=== WHAT TO PRODUCE ===
Could you please count how many lines in the data below hold the string "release"? Reply with only the number.

(Excerpts from a dataset)
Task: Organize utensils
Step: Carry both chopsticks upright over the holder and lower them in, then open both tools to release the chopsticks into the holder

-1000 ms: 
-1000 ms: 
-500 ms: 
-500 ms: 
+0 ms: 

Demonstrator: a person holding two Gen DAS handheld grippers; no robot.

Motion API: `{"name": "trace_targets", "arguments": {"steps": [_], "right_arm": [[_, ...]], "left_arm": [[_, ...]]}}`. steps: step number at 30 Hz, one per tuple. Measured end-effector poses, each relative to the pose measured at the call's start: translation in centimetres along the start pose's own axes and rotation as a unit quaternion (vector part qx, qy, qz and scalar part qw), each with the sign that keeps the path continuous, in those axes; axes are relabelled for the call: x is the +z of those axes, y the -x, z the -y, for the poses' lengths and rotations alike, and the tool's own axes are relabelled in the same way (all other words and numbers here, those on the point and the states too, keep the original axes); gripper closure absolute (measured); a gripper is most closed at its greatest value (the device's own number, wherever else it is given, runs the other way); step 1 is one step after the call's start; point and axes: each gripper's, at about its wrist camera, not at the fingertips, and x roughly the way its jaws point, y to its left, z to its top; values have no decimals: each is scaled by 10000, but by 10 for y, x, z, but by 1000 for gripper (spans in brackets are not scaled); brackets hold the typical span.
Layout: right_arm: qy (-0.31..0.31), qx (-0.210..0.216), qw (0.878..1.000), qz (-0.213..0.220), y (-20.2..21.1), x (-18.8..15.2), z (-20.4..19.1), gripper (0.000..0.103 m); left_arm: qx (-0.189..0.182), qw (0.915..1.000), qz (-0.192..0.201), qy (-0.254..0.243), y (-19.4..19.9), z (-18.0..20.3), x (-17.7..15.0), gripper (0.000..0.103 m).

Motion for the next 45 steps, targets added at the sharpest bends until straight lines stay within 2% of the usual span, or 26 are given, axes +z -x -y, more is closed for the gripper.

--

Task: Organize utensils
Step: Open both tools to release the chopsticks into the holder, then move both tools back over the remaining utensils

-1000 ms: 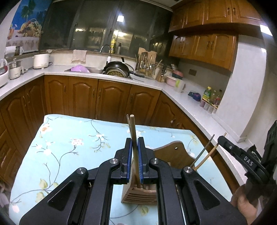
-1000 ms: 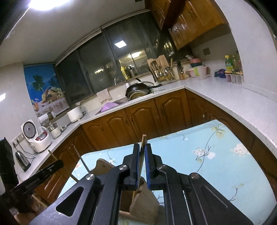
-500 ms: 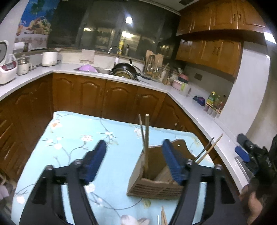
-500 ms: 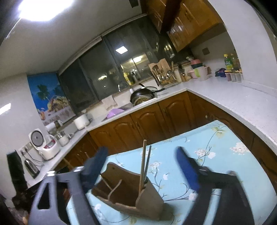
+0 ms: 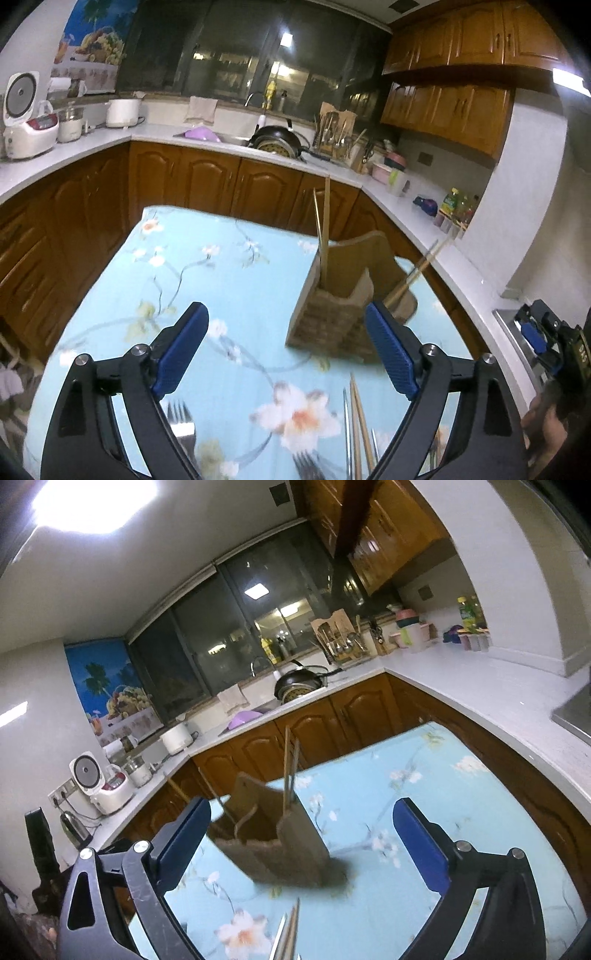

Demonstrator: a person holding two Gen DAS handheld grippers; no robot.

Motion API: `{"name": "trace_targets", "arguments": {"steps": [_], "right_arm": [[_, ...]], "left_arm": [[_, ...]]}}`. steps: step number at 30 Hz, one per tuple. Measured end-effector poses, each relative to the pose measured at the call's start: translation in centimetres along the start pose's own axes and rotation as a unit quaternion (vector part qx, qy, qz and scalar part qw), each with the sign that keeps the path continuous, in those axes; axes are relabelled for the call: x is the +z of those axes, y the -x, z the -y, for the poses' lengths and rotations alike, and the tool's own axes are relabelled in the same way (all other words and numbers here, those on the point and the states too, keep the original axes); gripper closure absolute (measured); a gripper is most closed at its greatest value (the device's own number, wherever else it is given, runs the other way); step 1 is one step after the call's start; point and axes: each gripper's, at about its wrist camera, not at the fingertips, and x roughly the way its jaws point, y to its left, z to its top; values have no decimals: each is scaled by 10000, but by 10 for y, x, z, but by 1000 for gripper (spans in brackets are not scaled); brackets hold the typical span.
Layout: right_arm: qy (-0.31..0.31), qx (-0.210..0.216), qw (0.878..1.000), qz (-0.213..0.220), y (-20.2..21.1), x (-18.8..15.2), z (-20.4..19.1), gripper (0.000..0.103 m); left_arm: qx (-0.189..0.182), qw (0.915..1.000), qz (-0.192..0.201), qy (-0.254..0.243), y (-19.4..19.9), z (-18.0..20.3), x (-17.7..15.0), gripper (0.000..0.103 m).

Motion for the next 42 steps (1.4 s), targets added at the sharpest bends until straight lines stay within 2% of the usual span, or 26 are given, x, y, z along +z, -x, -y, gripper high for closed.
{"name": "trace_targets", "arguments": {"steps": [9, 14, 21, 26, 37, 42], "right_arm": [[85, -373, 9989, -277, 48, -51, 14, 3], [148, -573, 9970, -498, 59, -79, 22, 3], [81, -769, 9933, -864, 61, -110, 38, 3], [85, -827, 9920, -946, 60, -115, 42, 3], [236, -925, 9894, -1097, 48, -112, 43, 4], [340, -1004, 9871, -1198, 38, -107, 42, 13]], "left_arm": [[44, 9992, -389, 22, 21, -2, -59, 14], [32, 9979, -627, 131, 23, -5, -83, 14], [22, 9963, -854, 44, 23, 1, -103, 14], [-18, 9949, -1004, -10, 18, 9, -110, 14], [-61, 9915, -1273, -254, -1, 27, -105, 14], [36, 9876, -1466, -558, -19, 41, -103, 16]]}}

=== SOLUTION TO THIS PROBLEM ===
2